Emmanuel
2008-Oct-05 12:25 UTC
[zfs-discuss] Permanent errors on filesystem (opensolaris 2008.05)
Hi I am looking for guidance on the following zfs setup and error: - opensolaris 2008.05 running as guest in vmware server - ubuntu host - system has run flawlessly as an NFS file server for some months now. Single zpool (called ''tank''), 2 vdevs each as raid-Z, about 10 filesystems (one of them called ''mail'') - after a power surge causing a reboot, opensolaris became unable to mount the pool Using the opensolaris cd as a rescue disk, I discovered a permanent error (ZFS-8000-8A) quoting "tank/mail:<0x0>" as the location of the error (that is the name of the filesystem itself and not a specific file). The FS contains maidirs archives, probably of the order of 10,000 files. The pool comes out clean of a scrub.
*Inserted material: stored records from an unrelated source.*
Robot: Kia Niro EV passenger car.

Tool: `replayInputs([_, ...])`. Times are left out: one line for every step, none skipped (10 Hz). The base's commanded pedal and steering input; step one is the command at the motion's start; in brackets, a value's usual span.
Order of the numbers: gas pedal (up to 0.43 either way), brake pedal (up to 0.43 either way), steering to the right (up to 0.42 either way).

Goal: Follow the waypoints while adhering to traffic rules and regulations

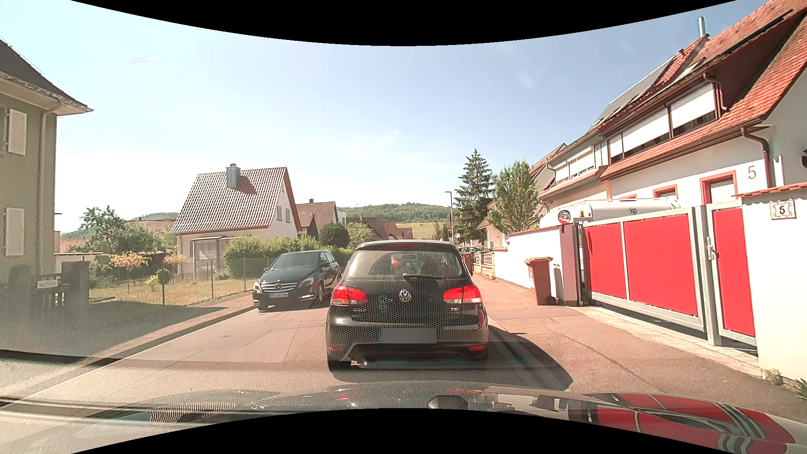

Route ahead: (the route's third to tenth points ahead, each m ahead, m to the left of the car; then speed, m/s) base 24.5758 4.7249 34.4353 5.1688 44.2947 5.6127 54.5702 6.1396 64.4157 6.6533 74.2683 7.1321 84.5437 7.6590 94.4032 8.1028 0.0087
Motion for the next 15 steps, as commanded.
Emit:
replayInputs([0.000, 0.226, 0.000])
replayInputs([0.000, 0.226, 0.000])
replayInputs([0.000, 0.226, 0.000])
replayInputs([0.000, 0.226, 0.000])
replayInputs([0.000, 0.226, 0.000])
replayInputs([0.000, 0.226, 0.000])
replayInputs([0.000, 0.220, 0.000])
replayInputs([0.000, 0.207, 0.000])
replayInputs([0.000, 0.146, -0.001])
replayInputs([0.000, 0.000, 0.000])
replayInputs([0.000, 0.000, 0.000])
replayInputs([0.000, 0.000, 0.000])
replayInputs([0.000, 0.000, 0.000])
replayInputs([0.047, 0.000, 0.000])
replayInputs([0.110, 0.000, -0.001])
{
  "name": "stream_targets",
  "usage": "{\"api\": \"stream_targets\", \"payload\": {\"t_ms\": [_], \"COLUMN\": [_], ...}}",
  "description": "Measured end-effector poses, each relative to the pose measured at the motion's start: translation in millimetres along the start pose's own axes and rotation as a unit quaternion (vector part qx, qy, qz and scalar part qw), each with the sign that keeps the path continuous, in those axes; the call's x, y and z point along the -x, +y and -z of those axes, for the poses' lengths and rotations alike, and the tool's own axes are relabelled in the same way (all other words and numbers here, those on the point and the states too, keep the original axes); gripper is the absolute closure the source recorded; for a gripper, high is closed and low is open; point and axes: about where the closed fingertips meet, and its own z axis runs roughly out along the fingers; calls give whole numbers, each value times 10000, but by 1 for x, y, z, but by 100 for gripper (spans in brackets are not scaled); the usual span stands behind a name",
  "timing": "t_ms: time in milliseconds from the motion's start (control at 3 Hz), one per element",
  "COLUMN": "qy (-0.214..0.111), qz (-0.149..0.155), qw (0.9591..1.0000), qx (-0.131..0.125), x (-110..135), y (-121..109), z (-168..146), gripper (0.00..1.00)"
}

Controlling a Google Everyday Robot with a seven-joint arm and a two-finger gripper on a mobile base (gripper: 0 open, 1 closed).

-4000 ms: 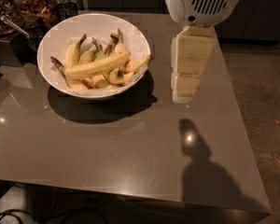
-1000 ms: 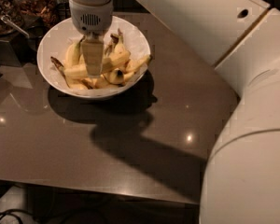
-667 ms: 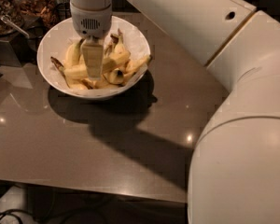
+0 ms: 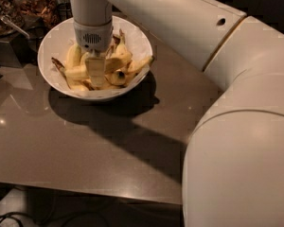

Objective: Pick banana from white bowl

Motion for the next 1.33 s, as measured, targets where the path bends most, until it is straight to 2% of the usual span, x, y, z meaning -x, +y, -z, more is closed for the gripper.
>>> {"api": "stream_targets", "payload": {"t_ms": [667,1000,1333], "qy": [51,50,-50], "qz": [-39,-40,-102], "qw": [10000,10000,9992], "qx": [-55,-56,-381], "x": [-7,-6,-7], "y": [7,7,17], "z": [-4,-3,28], "gripper": [100,100,100]}}
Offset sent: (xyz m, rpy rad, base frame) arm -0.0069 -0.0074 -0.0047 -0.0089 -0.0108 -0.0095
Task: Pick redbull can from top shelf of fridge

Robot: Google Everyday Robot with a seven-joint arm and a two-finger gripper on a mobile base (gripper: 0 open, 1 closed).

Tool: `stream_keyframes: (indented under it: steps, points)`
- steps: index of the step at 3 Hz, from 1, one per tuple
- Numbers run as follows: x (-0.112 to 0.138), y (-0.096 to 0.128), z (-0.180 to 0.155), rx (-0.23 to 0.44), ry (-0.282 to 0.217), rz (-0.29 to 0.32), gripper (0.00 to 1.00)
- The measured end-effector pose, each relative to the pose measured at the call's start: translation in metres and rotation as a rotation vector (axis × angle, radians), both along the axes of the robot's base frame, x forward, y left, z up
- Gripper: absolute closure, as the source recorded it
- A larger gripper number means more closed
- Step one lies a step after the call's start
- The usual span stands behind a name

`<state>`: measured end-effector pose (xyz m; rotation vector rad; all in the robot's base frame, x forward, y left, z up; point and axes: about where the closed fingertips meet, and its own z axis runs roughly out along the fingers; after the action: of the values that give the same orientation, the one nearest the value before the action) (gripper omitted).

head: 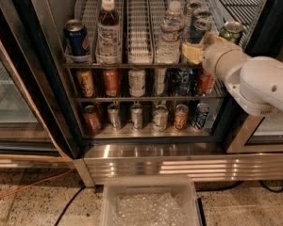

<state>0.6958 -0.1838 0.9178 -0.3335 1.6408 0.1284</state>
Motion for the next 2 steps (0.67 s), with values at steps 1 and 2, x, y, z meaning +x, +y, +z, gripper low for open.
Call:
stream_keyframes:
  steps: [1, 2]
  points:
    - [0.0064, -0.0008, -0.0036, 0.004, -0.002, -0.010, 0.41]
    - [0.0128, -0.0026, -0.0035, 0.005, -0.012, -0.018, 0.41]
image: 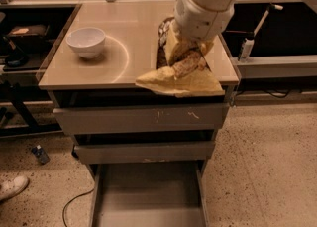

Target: Place brown chip bag into bottom drawer

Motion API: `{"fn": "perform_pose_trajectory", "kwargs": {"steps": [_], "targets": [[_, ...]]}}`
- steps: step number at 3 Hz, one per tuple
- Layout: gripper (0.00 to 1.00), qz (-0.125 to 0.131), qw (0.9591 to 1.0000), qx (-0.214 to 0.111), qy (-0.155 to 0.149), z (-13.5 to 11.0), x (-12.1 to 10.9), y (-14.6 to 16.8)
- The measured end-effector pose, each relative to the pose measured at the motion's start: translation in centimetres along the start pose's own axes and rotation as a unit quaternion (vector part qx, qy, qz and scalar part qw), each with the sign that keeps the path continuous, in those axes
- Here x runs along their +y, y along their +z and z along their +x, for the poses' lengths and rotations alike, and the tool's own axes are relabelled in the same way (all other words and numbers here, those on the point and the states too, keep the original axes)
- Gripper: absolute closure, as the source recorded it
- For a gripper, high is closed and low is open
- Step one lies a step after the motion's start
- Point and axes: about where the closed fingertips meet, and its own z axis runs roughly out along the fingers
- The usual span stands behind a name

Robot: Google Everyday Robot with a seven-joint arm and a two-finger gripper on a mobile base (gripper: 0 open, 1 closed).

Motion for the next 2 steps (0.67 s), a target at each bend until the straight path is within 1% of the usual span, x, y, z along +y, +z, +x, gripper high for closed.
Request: {"fn": "perform_pose_trajectory", "kwargs": {"steps": [1,2], "targets": [[1.0,0.003,0.9986,0.027,0.045,6.1,-0.2,1.3],[1.0,-0.001,0.9896,0.098,0.105,12.5,-2.4,6.3]]}}
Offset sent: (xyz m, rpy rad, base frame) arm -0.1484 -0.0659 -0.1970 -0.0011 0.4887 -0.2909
Googling, I tried to unmount / mount to possibly replay the log (ZIL) in case the transactions didn''t play through entirely. Same negative result. Reading http://docs.sun.com/app/docs/doc/819-5461/gbbwl?a=view, there is a case mentioning "monkey/dnode:<0x0>" that seems close enough. Is that really the case? If so, how do I ''move'' the data as the solution proposes? As you imagine, I''d like to rescue files so any alternative hint is welcome. Thanks. -- This message posted from opensolaris.org
Emmanuel
2008-Oct-05 12:40 UTC
[zfs-discuss] Permanent errors on filesystem (opensolaris 2008.05)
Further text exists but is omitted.